• Your assignment:
The lines to copy from the data below are those that hold the string "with".

Start of Block

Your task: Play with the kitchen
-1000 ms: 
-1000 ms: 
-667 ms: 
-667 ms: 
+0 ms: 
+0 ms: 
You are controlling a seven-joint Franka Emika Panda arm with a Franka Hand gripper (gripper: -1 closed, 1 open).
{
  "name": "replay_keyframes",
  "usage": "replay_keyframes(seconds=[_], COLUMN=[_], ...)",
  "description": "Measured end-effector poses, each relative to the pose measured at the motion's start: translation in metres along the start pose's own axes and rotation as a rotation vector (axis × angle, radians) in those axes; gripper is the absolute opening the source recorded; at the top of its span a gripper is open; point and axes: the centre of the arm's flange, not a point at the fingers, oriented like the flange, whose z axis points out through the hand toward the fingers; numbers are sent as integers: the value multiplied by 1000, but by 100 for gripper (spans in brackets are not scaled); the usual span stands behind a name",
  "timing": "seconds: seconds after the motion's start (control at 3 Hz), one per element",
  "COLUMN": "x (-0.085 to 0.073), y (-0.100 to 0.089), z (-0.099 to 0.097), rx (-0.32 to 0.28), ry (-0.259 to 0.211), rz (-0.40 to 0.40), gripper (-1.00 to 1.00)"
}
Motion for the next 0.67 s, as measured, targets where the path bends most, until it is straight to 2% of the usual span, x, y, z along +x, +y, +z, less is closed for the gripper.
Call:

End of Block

• Written solution:
Your task: Play with the kitchen
You are controlling a seven-joint Franka Emika Panda arm with a Franka Hand gripper (gripper: -1 closed, 1 open).

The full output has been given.